TOKAMAK ENERGY UNVEILS IT FUSION POWER PLANT AT CULHAM CAMPUSIN UK

Tokamak Energy has released the first images of its commercial fusion power plant, which will generate enough electricity to power 50,000 homes in the 2030s.
Fusion power stations will provide safe and secure clean energy to towns and cities, and heat to industrial factories. One kilogram of fusion fuel releases the same amount of energy as burning around 10 million kilograms of coal, with no harmful emissions.
Tokamak Energy’s ST-E1 fusion pilot plant will demonstrate the capability of delivering electricity into the grid in the early 2030s and pave the way for globally deployable 500-megawatt commercial plants. They can be built next to large populations and centres of industry where power and heat is needed.

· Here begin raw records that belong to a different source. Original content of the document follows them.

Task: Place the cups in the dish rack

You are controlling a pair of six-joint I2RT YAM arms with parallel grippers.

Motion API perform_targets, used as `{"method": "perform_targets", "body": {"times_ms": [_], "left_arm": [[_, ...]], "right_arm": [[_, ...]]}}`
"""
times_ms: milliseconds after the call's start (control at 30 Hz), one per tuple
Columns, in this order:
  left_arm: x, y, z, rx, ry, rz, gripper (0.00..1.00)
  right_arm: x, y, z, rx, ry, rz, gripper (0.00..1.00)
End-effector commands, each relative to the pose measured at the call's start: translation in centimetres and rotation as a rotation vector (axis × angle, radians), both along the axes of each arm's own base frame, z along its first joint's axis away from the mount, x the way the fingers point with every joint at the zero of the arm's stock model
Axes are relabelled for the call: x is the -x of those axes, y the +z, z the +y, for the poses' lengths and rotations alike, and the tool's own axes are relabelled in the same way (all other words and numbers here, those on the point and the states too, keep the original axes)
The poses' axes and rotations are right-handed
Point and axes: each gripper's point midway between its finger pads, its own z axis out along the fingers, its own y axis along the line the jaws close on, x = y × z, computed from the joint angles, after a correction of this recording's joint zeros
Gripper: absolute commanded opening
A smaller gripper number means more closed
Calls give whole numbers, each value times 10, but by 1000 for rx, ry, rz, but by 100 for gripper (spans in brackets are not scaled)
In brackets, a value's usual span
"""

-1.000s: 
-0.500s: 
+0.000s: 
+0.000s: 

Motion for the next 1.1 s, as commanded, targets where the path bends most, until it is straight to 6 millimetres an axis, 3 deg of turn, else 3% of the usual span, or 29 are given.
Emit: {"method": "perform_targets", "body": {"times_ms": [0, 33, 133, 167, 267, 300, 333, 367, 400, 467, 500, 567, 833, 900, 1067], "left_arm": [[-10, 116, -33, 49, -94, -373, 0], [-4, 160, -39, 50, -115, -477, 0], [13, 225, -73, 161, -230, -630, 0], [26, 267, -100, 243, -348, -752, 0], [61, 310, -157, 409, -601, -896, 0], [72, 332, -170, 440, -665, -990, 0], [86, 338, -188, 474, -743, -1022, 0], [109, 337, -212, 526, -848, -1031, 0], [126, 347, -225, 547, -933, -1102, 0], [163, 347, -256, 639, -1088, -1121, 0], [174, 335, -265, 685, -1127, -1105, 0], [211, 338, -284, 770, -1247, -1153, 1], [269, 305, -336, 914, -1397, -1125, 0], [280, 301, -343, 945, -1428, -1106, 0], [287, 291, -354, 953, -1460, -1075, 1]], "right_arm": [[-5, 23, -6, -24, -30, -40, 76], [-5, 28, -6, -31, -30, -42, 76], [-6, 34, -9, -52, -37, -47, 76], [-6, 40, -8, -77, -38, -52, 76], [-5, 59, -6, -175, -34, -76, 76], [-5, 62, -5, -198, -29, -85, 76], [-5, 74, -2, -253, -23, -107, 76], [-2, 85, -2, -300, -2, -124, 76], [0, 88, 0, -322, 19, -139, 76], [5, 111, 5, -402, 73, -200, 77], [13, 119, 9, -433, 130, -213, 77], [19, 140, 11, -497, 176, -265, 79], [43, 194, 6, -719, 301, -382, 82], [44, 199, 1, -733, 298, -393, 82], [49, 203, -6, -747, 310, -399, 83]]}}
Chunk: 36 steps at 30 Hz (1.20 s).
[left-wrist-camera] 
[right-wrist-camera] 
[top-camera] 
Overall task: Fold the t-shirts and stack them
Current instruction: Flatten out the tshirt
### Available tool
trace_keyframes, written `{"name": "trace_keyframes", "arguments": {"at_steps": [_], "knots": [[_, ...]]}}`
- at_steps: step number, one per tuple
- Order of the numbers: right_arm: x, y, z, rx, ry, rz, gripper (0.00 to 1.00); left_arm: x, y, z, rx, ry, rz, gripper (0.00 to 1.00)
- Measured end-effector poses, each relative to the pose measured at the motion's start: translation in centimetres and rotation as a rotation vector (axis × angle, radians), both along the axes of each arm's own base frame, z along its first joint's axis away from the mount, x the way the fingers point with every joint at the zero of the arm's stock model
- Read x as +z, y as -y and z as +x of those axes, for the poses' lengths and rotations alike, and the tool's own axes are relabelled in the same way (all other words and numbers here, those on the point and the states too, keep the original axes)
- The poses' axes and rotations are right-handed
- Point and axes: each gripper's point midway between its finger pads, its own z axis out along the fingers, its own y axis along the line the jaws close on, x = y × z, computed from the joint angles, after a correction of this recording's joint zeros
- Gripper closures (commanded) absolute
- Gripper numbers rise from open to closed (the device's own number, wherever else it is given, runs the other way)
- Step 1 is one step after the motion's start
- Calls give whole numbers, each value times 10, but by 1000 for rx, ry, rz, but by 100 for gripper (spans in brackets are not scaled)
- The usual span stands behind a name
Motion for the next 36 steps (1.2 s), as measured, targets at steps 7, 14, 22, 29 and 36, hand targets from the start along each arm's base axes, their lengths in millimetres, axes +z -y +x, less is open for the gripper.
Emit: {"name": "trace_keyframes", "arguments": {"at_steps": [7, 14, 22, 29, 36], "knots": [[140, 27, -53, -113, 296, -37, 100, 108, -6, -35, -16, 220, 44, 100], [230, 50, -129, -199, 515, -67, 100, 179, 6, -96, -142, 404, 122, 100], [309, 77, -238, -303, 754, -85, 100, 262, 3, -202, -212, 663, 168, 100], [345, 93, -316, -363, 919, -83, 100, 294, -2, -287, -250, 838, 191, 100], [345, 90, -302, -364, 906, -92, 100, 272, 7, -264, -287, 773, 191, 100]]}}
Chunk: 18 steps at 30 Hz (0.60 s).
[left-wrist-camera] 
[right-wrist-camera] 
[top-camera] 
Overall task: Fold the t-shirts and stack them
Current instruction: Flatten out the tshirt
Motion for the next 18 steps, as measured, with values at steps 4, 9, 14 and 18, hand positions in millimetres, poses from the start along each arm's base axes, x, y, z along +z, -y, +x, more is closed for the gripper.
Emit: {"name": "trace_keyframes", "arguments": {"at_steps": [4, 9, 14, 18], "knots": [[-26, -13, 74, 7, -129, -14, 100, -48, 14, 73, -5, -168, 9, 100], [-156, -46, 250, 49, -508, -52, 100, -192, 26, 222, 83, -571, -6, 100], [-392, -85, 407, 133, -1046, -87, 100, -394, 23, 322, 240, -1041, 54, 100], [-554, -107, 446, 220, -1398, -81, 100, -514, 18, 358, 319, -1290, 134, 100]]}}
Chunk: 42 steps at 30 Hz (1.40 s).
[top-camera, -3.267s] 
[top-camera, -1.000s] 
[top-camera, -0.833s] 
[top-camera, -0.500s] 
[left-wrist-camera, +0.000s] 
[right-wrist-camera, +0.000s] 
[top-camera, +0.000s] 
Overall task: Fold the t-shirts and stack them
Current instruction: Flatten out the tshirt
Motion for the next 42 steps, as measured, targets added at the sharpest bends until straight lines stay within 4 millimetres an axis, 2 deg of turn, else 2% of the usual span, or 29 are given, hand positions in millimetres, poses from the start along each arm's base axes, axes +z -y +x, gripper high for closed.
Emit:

The process that powers the sun and stars, fusion is the opposite of nuclear fission – combining lighter atoms rather than splitting heavier ones – and is easy to stop because it needs continuous fuel supply. It produces no long-lived nuclear waste.
In 2021, Tokamak Energy achieved a fusion threshold plasma temperature of 100 million degrees Celsius in its current spherical tokamak, ST40. The company will build its next device, ST80-HTS, at UK Atomic Energy Authority’s Culham Campus in 2026 before completing ST-E1 in the early 2030s.